CAPITOLO PRIMO

Quando mio padre annunciò che ci saremmo trasferiti in una fattoria, pensai: “D’accordo, ottimo.”

Ero stufa del gabinetto sempre guasto. Stufa di vedere ogni inverno il mio fiato in camera da letto. Stufa di avere paura ad aprire la credenza perché poteva saltarne fuori un ratto, com’era già successo.

Perciò ero felice di trasferirmi in una fattoria in Pennsylvania. Finché non scoprii che cosa ci coltivavano.

Ci coltivavano funghi.

Ho sempre odiato i funghi. A New York non c’erano problemi: mi bastava non mangiarli. Neanche qui li mangiavo, però non potevo non respirare, ed era lì che mi fregavano. Perché i funghi puzzano. Cioè, non i funghi, ma la roba dove crescono. Perché non li coltivano nella terra, come ogni pianta normale. Oh, no! I funghi li coltivano nella cacca. Cacca di cavallo, per la precisione.

Ce n’è a mucchi dappertutto. Cumuli. Montagne. Si vede l’odore salirne come vapore. La prima volta che mi vide tapparmi il naso, il principale di papà si fece una risata. È cacca solo in parte, spiegò (lui disse “letame”, però). Mescolata con pannocchie e altra roba. Bell’affare. Potrebbero mischiarla con mentine aromatizzate e puzzerebbe comunque di cacca.

— Non prenderla così — mi suggerisce mamma. — Vedila all’opposto. Un profumo. — Arriccia il labbro superiore, solleva il mignolo e come una gran dama francese dice: — O de parfuum.

Rido e sento ancora puzza di cacca.

E queste montagne di concime cavallino se ne stanno forse all’aperto come dovrebbero? Oh, no! Gli operai non fanno che spalarle dentro lunghi edifici bassi, perché è lì che crescono i funghi. Al buio.

Nonostante il sapore e nonostante l’odore, forse sarei riuscita a convivere coi funghi, se almeno fossero cresciuti alla luce del sole come ogni altra pianta. Invece no, ed è questo a renderli così raccapriccianti, sinistri, i lupi mannari del mondo vegetale. Certe volte penso che siano in combutta con la luna. Certe volte, di notte, li sento là, nelle loro lunghe case basse, le piccole bianche facce rotonde che sbucano silenziose dalla scura coltre puzzolente: la luna e i suoi milioni di frugoletti. Da accapponare la pelle.

— Hai troppa immaginazione — dice mia madre.

Forse, ma le storie che circolano da queste parti di certo non mi aiutano. Storie ambigue sui funghi e il loro oscuro potere e come possono crescere dappertutto, dovunque ci siano buio e sporcizia.
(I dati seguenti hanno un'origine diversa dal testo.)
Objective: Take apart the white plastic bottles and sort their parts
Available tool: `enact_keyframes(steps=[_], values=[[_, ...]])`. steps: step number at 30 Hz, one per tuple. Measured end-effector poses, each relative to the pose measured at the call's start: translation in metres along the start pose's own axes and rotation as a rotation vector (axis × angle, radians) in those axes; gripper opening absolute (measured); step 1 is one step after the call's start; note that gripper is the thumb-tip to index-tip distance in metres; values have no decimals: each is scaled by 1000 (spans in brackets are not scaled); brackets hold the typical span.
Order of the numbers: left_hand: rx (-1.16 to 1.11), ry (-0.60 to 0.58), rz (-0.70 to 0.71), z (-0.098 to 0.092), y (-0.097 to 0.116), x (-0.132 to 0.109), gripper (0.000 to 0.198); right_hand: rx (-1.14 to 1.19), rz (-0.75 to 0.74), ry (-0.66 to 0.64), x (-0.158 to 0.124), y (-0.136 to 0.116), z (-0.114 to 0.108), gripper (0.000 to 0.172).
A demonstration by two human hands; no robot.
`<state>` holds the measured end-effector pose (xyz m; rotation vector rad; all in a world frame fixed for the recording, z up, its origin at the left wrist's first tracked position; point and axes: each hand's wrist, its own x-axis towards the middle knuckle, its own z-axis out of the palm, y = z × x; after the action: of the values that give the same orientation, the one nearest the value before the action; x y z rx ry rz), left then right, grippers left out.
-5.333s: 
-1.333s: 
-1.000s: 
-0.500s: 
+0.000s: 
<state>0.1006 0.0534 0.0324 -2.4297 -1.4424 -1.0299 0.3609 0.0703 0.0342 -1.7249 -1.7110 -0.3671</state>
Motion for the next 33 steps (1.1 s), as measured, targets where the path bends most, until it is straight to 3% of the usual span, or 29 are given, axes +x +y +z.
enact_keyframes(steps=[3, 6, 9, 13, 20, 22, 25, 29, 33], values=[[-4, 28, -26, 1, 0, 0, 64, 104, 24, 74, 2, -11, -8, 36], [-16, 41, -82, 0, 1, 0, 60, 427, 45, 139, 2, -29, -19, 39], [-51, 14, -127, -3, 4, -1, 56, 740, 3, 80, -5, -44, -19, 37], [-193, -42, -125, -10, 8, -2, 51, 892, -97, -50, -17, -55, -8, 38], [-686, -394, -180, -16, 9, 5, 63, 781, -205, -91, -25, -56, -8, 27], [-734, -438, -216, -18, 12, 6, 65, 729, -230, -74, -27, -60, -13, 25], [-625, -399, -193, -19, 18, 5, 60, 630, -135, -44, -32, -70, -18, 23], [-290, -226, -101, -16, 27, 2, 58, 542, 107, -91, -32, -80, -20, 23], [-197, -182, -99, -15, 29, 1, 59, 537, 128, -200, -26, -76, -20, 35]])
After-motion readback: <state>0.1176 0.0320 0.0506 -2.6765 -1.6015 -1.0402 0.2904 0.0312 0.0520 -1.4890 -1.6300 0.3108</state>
Una volta ho sognato di svegliarmi e di scoprire che mi erano spuntati fra le dita dei piedi.

Perciò i miei non hanno mai bisogno d’incitarmi a fare la doccia; in effetti, di solito devono incitarmi a uscirne. Cerco di tenere alla luce tutti i miei luoghi oscuri. Prendo il sole in costume. Tengo le braccia sollevate, mi accerto che entrambe le orecchie prendano la loro dose di luce e uso i fagioli per tenere divaricate le dita dei piedi.
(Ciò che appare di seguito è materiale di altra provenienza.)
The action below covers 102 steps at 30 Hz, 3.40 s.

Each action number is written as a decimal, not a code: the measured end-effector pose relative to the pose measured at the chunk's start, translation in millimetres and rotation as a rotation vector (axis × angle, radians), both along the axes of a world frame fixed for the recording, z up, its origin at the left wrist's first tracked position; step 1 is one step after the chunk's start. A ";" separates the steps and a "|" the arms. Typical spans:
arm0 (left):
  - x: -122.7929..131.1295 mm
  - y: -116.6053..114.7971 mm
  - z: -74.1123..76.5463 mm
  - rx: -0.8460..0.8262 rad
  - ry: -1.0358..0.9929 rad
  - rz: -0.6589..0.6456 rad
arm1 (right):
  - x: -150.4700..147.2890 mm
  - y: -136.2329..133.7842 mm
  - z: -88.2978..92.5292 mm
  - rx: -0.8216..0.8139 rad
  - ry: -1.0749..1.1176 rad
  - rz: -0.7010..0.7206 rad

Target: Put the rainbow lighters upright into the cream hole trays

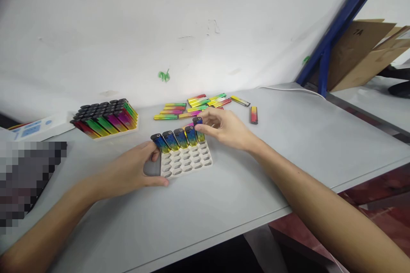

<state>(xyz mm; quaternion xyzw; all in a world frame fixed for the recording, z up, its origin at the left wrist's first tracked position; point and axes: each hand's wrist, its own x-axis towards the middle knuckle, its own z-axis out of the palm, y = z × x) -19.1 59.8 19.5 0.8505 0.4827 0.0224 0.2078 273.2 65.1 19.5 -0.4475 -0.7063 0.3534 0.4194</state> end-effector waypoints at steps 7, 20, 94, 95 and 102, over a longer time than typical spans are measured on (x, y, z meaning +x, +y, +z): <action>-1.5 1.0 -1.4 0.002 -0.017 0.002 | 2.5 2.7 -4.8 -0.005 -0.020 0.014; 0.3 1.0 -2.3 0.013 -0.042 0.020 | 2.1 3.6 -6.0 -0.073 -0.038 0.095; -5.5 -2.8 5.3 -0.035 -0.042 -0.023 | 9.7 18.0 -8.4 -0.230 0.294 -0.054; -5.1 -3.1 6.1 -0.037 -0.039 -0.020 | 7.7 17.2 -8.2 -0.260 0.325 -0.064; -1.7 -6.8 12.7 -0.055 -0.022 -0.004 | 2.9 17.0 -11.4 -0.453 0.362 -0.063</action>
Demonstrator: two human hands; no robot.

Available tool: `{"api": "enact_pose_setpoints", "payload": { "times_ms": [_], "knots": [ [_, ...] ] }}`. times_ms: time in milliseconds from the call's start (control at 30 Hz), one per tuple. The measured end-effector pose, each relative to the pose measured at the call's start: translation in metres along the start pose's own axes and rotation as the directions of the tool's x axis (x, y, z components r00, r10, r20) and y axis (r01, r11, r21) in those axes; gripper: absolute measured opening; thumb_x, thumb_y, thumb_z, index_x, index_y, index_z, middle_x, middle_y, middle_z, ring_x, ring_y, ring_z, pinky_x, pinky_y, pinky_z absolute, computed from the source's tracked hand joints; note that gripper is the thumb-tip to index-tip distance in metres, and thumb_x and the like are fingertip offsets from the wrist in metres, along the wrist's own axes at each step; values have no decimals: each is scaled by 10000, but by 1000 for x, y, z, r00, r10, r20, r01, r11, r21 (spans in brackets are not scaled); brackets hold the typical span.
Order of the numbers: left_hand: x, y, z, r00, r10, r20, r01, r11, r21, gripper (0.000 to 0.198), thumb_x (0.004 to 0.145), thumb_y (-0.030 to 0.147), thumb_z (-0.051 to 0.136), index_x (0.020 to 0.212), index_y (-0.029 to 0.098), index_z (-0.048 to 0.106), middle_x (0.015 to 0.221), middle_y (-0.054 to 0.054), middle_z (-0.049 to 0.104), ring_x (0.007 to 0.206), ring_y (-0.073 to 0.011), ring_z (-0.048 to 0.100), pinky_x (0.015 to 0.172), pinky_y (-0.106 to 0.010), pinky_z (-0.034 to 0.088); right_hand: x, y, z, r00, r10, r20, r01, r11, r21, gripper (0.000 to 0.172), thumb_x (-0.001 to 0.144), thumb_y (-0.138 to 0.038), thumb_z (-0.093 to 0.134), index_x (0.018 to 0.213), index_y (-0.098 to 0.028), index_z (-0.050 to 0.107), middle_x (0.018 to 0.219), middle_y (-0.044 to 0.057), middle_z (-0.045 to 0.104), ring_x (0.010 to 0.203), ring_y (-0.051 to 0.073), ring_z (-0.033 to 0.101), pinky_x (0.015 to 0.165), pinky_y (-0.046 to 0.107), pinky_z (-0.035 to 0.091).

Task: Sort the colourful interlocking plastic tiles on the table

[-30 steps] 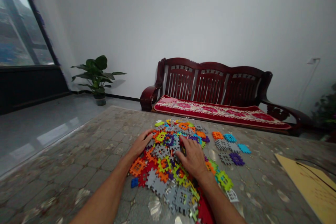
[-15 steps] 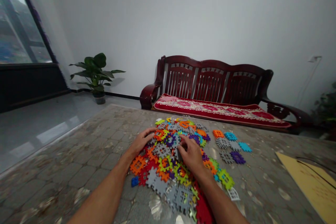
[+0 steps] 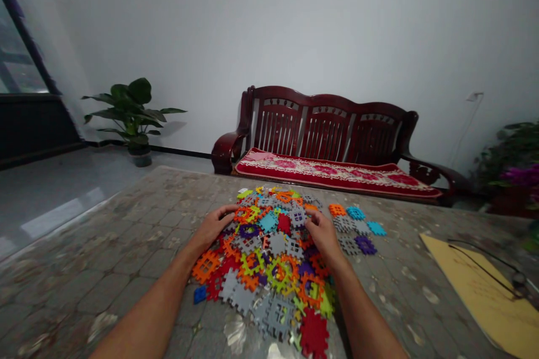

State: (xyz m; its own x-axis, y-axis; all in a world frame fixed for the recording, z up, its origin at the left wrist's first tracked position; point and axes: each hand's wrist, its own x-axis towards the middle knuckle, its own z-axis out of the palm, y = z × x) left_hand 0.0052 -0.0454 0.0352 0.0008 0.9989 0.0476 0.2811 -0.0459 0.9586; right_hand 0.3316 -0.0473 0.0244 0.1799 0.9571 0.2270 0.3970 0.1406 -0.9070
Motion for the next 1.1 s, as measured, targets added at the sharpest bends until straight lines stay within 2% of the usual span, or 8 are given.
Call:
{"api": "enact_pose_setpoints", "payload": {
  "times_ms": [167,333,467,567,667,833,933,1100],
  "knots": [
    [3,-1,0,1000,17,-16,-16,999,38,549,677,589,642,1056,199,713,1057,-48,752,936,-262,685,875,-374,532,2,17,-6,999,10,-48,-11,1000,-8,418,727,-366,533,1050,-164,707,809,38,732,744,218,675,695,336,533],
    [1,2,0,1000,9,-9,-9,996,90,530,699,575,621,1076,212,711,1060,-49,750,924,-255,687,870,-369,526,1,23,-11,993,-87,-75,81,993,-89,334,790,-345,502,997,-217,731,936,35,757,900,238,693,844,390,527],
    [0,4,1,999,31,-29,-27,993,119,484,689,557,631,1035,233,731,1064,-45,752,955,-265,681,899,-378,514,-1,26,-12,992,-100,-82,89,988,-124,326,820,-345,511,1022,-212,730,956,54,751,913,249,691,869,411,522],
    [2,4,1,999,45,-31,-41,992,121,454,678,533,639,1009,239,739,1080,-43,751,999,-278,671,939,-389,498,-3,22,-9,994,-84,-64,73,986,-151,336,816,-364,543,1060,-208,714,979,59,743,903,239,692,849,391,530],
    [3,3,1,998,49,-34,-44,990,135,433,685,511,637,1010,244,740,1079,-39,751,1015,-283,667,950,-391,495,-6,12,-6,997,-73,-23,66,971,-228,415,780,-388,599,1150,-219,675,1050,59,727,876,229,688,811,379,539],
    [3,2,0,996,76,-39,-69,986,155,415,698,510,632,999,248,747,1102,-40,746,1033,-283,662,996,-402,470,-13,-3,-3,985,-171,15,158,870,-467,593,699,-360,705,1273,-240,618,1239,83,659,1099,295,614,944,436,481],
    [4,2,0,996,77,-39,-70,986,153,425,696,523,632,1000,248,745,1106,-40,747,1028,-283,663,1007,-408,465,-16,-8,-2,984,-170,58,176,838,-516,579,733,-350,686,1294,-230,604,1282,91,637,1174,302,573,1006,438,439],
    [4,2,0,997,75,-23,-68,977,203,449,720,519,596,1041,237,733,1143,-44,735,1080,-276,648,1010,-385,462,-18,-16,-2,989,-125,82,150,834,-531,567,764,-336,660,1310,-200,583,1271,89,636,1177,269,568,1024,392,422]
  ]
}}
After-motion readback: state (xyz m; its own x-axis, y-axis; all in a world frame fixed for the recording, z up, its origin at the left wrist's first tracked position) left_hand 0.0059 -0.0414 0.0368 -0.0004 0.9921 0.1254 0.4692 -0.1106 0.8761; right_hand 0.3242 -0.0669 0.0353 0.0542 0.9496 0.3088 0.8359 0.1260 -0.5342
Non penso che le cose miglioreranno con l’inizio della scuola, la settimana prossima. Sembra che quelli come me li chiamino “fungosi”.

Forse sarei riuscita a sopportare tutto questo se nelle vicinanze ci fosse stata una biblioteca. A New York ce l’avevo a soli due isolati di distanza. Ci andavo ogni volta che mi sentivo giù. In effetti, ci andavo anche quando mi sentivo su. Ci andavo tutti i giorni. Mi ero imbestialita, scoprendo che a Natale era chiusa.
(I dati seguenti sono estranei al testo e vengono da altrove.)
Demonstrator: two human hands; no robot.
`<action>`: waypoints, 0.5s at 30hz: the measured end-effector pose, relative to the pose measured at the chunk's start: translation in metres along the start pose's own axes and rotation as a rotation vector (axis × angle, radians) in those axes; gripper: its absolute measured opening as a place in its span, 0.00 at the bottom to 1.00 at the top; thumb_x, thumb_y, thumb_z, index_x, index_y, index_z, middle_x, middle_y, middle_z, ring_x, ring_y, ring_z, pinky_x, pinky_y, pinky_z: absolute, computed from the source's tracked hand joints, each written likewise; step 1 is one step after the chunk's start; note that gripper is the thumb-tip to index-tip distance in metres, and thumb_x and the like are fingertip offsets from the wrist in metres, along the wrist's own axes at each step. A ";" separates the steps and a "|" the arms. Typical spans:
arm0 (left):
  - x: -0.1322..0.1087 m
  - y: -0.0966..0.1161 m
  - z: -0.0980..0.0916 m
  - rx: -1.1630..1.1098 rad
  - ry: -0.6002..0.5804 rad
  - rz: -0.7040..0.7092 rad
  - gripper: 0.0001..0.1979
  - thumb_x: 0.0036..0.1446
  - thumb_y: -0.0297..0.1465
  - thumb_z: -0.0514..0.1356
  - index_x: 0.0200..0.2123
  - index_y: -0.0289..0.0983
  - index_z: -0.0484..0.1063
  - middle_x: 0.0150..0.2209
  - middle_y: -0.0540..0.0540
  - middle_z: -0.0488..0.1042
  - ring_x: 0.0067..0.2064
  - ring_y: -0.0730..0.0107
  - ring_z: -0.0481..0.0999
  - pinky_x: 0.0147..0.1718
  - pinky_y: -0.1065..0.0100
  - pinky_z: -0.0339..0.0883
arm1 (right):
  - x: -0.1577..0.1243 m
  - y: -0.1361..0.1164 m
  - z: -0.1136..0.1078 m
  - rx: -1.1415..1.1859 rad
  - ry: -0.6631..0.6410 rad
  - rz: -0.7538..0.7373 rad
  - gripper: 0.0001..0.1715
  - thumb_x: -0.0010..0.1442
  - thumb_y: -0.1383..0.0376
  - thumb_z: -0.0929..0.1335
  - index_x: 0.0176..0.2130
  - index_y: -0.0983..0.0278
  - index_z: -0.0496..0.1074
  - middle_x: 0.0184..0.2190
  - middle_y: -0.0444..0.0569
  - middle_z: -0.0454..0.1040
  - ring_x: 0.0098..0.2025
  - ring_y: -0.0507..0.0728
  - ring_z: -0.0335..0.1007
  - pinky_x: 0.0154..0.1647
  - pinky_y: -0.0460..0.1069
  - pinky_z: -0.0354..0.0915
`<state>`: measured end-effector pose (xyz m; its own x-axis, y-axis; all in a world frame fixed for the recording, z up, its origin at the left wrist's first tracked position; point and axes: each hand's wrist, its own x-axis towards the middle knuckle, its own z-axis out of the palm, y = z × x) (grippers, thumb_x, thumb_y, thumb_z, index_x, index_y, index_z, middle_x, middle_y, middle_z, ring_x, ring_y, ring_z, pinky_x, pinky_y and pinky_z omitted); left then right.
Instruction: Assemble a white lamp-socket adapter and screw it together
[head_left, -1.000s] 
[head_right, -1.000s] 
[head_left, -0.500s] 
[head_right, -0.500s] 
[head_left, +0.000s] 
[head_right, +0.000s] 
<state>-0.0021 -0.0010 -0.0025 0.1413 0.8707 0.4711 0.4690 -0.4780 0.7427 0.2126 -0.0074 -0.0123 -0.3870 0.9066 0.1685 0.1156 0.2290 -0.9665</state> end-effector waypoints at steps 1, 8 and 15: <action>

Amavo la mia tessera della biblioteca. Era grinzosa, macchiata e strappata, con gli angoli arrotondati e incrostati. Ma era l’unica tessera ufficiale che avessi mai posseduto, ed era così malridotta perché, non sapendo quando poteva tornarmi utile, me la portavo dietro dappertutto.

Anche secondo mia madre era un bene che ce l’avessi e potessi portare i libri a casa, altrimenti non sarei mai uscita dalla biblioteca. Sarebbe stata costretta a portarmi da mangiare e a recapitarmi là dentro il mio ippopotamo rosso di pezza in modo che potessi dormire tranquilla. L’idea ci faceva sbellicare dalle risate.

Ce l’ho ancora, la tessera. Ogni giorno me la infilo in tasca, proprio come facevo a New York. Ma adesso vivo a Fungolandia, e non ho visto una biblioteca da quando siamo arrivati.